De notre correspondant à Johannesburg,
Ellis Park explose pour Siya Kolisi. Pendant l’annonce des compositions d’équipes, ce ne sont pas seulement des applaudissements mais un frisson qui traverse le stade. Bongani est l’un des rares supporters noirs dans les travées. « C’est un jour historique, très important. C’est un jour comme celui où Mandela a soulevé la Coupe du monde en 1995. Donc ça nous rappelle cet esprit arc-en-ciel. C’est historique. C’est un changement qui va dans la bonne direction. Et, dans 10 ans, lorsque l’on sera là, il y aura eu encore plus de progrès. »
Car 23 ans auparavant, dans ce même stade d’Ellis Park, les Springboks entraient dans l’histoire, remportant la Coupe du monde, qu’avait soulevée Nelson Mandela et le capitaine de l’époque, l’Afrikaner François Pienaar. Etalo et Ilio étaient dans ces mêmes tribunes en 1995. Le père et le fils sont revenus pour cet autre jour historique. « Cela a été long d’avoir un premier capitaine noir, et un capitaine noir qui est le meilleur à sa position et qui est respecté par toute l’équipe, estime le fils Ilio. C’est un grand jour pour notre rugby bien sûr. »

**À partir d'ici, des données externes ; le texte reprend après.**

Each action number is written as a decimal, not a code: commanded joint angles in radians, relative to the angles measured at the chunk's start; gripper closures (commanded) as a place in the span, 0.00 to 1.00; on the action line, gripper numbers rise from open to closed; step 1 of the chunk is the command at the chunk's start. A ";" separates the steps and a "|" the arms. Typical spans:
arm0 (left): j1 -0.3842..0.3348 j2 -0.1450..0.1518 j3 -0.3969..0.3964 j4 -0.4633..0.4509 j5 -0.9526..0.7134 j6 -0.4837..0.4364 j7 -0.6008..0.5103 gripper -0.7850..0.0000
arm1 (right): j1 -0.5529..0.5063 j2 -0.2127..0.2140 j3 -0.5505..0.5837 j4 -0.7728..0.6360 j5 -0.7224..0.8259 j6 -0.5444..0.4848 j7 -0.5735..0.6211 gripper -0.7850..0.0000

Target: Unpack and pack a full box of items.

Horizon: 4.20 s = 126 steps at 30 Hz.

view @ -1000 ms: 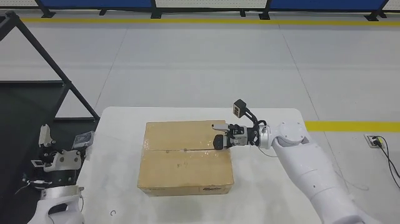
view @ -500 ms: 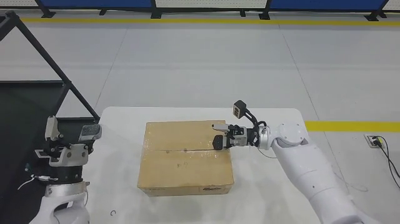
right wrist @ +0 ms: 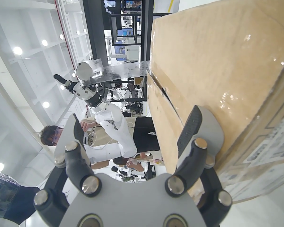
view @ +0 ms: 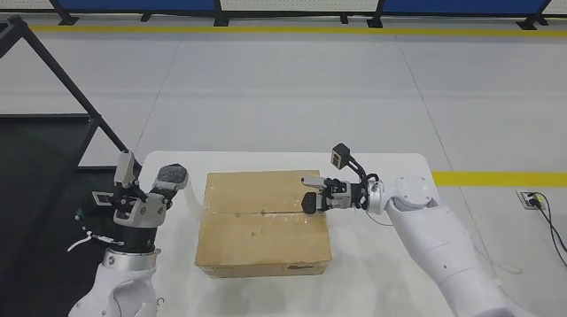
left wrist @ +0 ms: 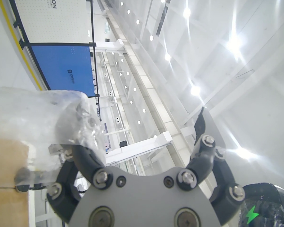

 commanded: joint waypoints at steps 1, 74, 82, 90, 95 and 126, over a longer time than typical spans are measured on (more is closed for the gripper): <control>-0.017 -0.002 0.033 0.012 0.020 0.012 0.001 0.00 | -0.002 0.001 0.001 -0.002 0.000 0.000 -0.001 0.00; -0.236 -0.103 0.455 0.311 0.266 0.120 0.007 0.00 | -0.261 0.128 0.224 -0.369 0.001 -0.014 -0.095 0.00; -0.272 -0.119 0.478 0.352 0.269 0.119 0.028 0.00 | -0.275 0.135 0.227 -0.381 0.006 -0.013 -0.098 0.00; -0.312 -0.137 0.505 0.400 0.270 0.120 0.056 0.00 | -0.285 0.140 0.228 -0.392 0.010 -0.013 -0.101 0.00; -0.330 -0.149 0.523 0.416 0.275 0.126 0.065 0.00 | -0.288 0.145 0.234 -0.390 0.012 -0.016 -0.099 0.00; -0.054 -0.099 -0.004 0.013 0.044 0.212 -0.299 0.00 | -0.270 0.159 0.232 -0.405 0.093 -0.038 -0.032 0.00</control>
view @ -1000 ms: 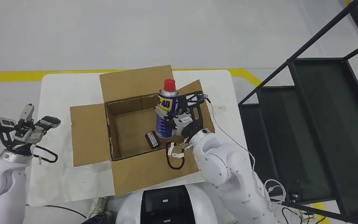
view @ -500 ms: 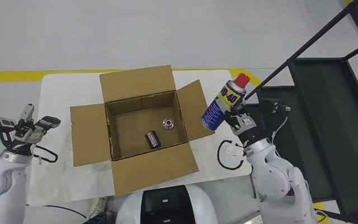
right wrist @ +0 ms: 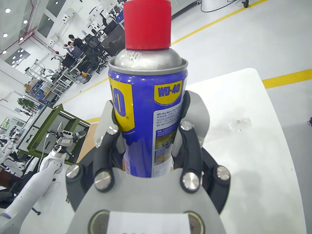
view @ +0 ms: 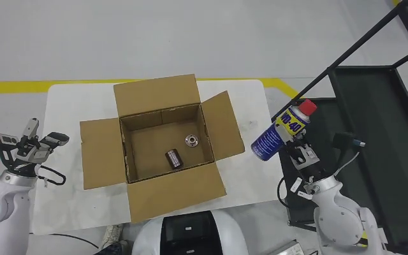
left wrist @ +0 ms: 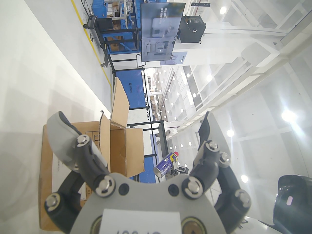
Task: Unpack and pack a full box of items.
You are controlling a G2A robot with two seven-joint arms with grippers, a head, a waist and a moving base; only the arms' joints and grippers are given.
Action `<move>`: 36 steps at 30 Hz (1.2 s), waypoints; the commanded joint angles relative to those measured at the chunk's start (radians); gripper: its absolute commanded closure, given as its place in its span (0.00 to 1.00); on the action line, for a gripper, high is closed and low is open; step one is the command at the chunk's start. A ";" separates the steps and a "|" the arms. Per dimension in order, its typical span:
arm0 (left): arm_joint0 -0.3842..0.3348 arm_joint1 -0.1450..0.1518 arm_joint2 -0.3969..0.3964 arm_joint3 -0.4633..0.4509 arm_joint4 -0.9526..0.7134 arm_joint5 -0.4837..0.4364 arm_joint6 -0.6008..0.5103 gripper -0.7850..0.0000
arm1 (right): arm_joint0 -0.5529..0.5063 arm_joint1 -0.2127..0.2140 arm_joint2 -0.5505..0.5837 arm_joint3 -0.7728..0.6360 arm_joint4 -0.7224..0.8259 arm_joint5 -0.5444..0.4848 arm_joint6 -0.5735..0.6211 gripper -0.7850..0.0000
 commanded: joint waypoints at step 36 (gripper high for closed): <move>0.000 0.000 0.000 0.000 0.000 0.000 0.000 0.00 | 0.234 -0.008 -0.191 0.822 -0.772 -0.097 -1.009 1.00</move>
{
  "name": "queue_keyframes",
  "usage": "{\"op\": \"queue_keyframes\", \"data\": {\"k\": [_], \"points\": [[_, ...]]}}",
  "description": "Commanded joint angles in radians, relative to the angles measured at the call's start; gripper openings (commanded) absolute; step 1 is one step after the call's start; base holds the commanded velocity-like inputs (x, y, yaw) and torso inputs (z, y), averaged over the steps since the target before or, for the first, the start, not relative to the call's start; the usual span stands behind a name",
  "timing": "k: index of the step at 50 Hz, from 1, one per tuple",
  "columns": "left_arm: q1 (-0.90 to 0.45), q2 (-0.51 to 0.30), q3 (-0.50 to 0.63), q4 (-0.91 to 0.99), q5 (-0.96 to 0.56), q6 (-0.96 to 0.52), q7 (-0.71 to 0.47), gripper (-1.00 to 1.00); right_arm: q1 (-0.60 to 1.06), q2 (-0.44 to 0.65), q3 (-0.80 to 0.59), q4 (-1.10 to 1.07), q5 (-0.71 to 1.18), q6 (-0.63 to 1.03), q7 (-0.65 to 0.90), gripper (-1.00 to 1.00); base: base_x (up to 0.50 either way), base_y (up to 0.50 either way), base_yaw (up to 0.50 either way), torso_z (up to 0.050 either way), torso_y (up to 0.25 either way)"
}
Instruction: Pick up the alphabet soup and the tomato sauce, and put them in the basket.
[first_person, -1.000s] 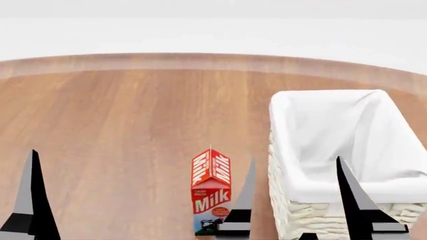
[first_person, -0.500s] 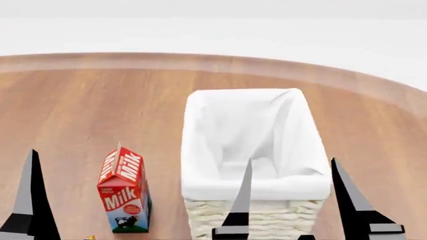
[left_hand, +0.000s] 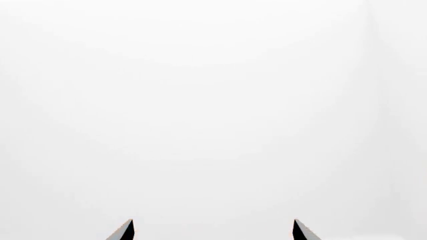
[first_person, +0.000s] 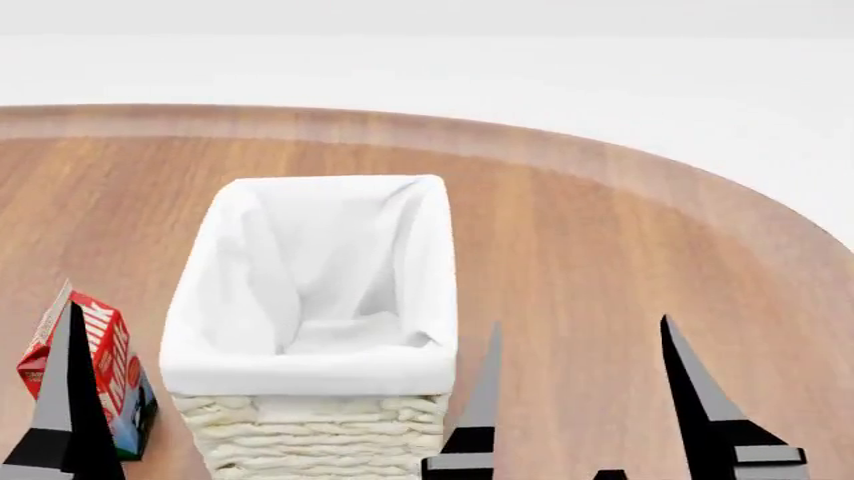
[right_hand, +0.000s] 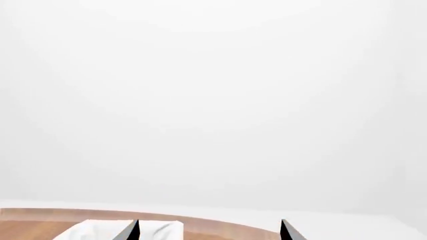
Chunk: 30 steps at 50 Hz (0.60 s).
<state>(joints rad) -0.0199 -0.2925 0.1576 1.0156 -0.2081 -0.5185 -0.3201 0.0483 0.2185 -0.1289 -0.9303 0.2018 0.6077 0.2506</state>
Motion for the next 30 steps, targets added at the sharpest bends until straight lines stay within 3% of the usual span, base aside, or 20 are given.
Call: {"op": "queue_keyframes", "data": {"k": [1, 17, 30], "points": [[0.001, -0.011, 0.007, -0.018, -0.001, 0.013, -0.011, 1.00, 0.021, 0.040, -0.076, 0.008, -0.092, 0.038, 0.043, 1.00, 0.00, 0.00, 0.00, 0.000, 0.000], [-0.009, -0.040, 0.015, -0.010, -0.030, 0.007, -0.047, 1.00, -0.011, 0.044, -0.056, 0.000, -0.052, -0.059, 0.025, 1.00, 0.00, 0.00, 0.00, 0.000, 0.000], [-0.011, -0.057, 0.019, -0.004, -0.047, 0.010, -0.067, 1.00, -0.004, 0.059, -0.084, -0.005, -0.071, -0.042, 0.033, 1.00, 0.00, 0.00, 0.48, 0.000, 0.000]]}}
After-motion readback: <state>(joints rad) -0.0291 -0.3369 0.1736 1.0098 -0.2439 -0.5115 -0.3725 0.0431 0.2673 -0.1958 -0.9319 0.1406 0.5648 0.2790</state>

Son père n’en pense pas moins : « Il va avoir une grande influence pour unifier les Sud-Africains. C’est la meilleure chose qui pouvait nous arriver depuis longtemps. Car ne pas avoir de capitaine noir auparavant était un boulet que traînait l’Afrique du Sud. Et Kolisi est capitaine non pas parce qu’il est noir mais car c’est un très bon joueur. »
Relancer le projet de nation arc-en-ciel
L’Angleterre aurait pu gâcher la fête, profitant d’une entame de match catastrophique des Sud-Africains. Mais les Boks avaient décidément un supplément d’âme samedi soir et, emmenés par Siya Kolisi, ils ont inversé la tendance.
Alors un premier joueur noir capitaine des Springboks, cela signifie-t-il un réel changement d’époque, dans un sport dominé par la minorité blanche et qui peine à représenter la société sud-africaine d’aujourd’hui ? Thuthuzeli Scott est commentateur en langue Xhosa : « Nous avons toujours l’espoir qu’un jour, un vrai changement arrivera. Et lorsque l’on regarde la composition de l’équipe d’aujourd’hui, c’est équilibré, c’est quasiment moitié-moitié. Ce que nous voulons par-dessus tout, c’est que celui qui porte ce maillot vert et or doit le mériter. Ce ne doit pas être la couleur de ta peau qui doit déterminer ton appartenance à l’équipe. Et notre nouvel entraineur Rassie Erasmus essaye par tous les moyens d’unifier le rugby. »
La vraie inégalité se situerait au niveau de la formation des joueurs dès le plus jeune âge, selon Amigo Ngcakane, un ami de Siya Kolisi. « Le rugby sud-africain a encore beaucoup de travail pour changer. Tous les joueurs noirs de haut niveau viennent des écoles de blancs, c’est leur seul moyen pour pouvoir vraiment percer. Mais tous les écoliers noirs n’ont pas ce privilège. » L’an prochain, les Springboks devront adopter des nouveaux quotas, avec une équipe à moitié blanche et à moitié de couleur. Des quotas décriés aussi bien par les joueurs blancs que les joueurs métisses et noirs, pour qui c’est le mérite qui doit primer. Siya Kolisi en est finalement le parfait exemple, lui le nouveau leader des Springboks dont la nomination en tant que capitaine était une évidence sportive avant d’être une décision politique.